Семь долгих дней длилась их счастливая близость, семь безупречных дней Антонина и Николай жили семьей. На третий день совместной жизни празднично поужинали в честь знакомства в маленьком и пустом корейском ресторанчике, возле аптеки и ателье. Выпили по большому стакану пива. Но гулять не пошли, поплутали дворами, наблюдая возле подъездов стайки молодежи с их стучащей музыкой и выкриками. Потом еще купили винограду и поскорее уединились в квартирке. Лежали, прижавшись в кромешной тьме, в небыли, ощущая только ледышки пальцев, ненасытную дрожь и жар друг друга. На пятый день их близость стала терпкой, настоявшейся, размеренной.
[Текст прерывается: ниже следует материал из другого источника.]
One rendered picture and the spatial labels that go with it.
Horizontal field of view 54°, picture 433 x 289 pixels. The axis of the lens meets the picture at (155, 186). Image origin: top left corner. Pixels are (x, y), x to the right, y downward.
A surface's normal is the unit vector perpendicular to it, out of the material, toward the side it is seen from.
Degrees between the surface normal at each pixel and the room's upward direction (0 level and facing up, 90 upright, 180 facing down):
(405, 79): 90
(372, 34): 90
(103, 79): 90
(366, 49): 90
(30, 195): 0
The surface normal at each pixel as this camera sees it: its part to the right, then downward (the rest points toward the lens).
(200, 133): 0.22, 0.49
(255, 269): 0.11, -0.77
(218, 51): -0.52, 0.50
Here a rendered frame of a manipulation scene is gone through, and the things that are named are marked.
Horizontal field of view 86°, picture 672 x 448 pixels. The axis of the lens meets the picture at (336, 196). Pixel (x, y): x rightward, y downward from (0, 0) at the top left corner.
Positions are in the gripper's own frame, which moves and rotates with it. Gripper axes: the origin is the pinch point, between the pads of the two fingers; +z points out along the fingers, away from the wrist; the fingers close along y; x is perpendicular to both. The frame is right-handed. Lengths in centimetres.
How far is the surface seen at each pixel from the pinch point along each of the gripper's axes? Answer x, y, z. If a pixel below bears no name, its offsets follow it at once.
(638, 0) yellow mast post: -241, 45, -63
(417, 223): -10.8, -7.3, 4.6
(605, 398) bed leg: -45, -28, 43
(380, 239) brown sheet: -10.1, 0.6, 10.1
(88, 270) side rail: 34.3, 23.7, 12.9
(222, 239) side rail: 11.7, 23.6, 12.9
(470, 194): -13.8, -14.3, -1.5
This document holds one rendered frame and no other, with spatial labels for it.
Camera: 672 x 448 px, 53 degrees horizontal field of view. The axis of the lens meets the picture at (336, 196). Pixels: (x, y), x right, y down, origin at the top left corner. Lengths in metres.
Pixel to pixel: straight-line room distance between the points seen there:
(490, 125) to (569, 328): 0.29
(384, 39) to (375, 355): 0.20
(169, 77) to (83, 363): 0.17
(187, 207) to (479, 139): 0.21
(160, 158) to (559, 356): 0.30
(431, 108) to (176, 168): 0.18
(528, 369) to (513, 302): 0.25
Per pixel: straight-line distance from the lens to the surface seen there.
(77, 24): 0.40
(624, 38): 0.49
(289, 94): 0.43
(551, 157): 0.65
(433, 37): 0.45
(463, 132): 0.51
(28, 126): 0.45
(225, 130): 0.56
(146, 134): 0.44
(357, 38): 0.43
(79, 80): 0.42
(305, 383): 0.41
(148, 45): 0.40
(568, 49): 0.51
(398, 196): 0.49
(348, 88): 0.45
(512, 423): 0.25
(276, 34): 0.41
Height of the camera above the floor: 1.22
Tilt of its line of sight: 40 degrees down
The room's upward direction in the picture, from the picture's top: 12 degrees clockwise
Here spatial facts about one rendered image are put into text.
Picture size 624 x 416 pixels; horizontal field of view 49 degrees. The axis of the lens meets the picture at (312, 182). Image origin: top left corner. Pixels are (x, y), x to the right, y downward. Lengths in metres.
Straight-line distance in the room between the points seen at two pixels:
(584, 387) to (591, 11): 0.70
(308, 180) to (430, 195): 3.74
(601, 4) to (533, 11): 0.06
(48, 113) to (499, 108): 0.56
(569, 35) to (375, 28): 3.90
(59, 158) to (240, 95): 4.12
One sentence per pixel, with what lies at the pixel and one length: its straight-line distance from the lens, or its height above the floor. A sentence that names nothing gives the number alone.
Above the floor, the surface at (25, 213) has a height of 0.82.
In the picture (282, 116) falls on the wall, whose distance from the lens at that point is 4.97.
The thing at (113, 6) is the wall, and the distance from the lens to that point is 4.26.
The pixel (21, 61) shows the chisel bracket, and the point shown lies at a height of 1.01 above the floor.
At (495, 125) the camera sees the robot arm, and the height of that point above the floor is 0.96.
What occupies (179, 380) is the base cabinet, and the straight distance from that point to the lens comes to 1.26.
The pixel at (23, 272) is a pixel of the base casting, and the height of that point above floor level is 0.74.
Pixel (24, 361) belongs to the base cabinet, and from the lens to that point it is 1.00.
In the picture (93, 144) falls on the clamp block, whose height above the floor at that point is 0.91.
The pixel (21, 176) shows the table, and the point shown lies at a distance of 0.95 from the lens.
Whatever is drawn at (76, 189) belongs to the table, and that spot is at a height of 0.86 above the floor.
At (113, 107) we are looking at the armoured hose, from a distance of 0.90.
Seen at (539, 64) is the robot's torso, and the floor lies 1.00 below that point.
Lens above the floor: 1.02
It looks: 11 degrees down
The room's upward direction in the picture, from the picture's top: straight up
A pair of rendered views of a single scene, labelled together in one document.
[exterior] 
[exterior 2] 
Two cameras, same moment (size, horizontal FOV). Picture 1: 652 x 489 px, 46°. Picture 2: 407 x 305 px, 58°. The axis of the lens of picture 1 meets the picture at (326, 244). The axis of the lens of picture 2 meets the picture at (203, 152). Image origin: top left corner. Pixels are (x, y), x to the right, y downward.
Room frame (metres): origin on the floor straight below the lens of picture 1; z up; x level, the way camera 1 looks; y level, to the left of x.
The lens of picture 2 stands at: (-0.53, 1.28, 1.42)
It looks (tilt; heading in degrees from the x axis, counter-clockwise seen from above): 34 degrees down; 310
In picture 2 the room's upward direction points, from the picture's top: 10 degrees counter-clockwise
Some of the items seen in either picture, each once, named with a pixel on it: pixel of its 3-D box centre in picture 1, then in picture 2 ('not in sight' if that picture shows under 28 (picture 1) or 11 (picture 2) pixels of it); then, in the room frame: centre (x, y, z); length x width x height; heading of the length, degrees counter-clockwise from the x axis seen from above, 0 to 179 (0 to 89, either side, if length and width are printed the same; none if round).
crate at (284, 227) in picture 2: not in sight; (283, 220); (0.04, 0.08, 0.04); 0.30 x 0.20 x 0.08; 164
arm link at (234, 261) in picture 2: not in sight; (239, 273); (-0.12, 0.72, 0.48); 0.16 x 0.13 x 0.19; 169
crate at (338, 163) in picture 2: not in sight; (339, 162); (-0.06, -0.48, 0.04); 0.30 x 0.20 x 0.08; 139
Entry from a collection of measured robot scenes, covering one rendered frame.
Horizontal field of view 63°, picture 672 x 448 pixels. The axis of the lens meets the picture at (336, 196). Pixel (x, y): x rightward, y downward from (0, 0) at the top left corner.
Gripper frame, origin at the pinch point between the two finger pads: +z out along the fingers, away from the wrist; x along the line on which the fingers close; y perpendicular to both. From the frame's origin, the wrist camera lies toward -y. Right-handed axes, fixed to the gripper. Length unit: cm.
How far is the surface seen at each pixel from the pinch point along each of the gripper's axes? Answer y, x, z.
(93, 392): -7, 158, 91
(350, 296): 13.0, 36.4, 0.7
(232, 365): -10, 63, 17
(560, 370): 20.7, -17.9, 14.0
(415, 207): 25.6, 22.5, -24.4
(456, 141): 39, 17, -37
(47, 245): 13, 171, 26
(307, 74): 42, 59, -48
И чуть-чуть печальной: знала Антонина, не могла себе лгать, слагала в разуме, как через пару-тройку дней, через несколько долгих тянущихся басовыми нотами часов будет собирать она своего седеющего аккордеониста в дорогу. Заранее, наперед ощущала каждый миг этих скорых событий. Как начнет метаться по дому, принося ему из кладовки то вязаную кофту отца, то бесхозную синтетическую безрукавку, чтобы он не простудился там, на ветру. Кинется в круглосуточный магазинчик, покупать ему вафли и мандарины, в дорогу, но он ее остановит на пороге, поймает за локоть. И сейчас прижималась Антонина щекой к его острому белесому плечу, пахнущему табаком, заранее пропуская сквозь себя данность его скорого облачения в темно-серый костюм, в мягкую белую рубашку без галстука. Не хотела об этом думать, но знала, заранее видела, как там, на пустынном перроне, он наденет аккордеон за спину, будто бы туго набитый рюкзак со всей своей отыгранной музыкой. И, чтобы поскорее спугнуть эти предчувствия, беспечно и ненасытно принималась Антонина ласкать языком его мочку, проникала в шершавое, горьковатое ухо. Сжимала его коленями, впивалась ему в спину пальцами, врастала в него бедрами, ребрами, шеей, животом, лоном, стонами. А потом всхлипы душила в себе, отвернувшись к стене, таила от него в кромешной тьме, что она уже предчувствует, знает заранее каждый его шаг к краю, там, на безлюдном перроне. Но, проглотив ком отчаянья, сладким шепотом спрашивала, не налить ли ему чаю в полшестого утра, на шестой, предпоследний день их близости.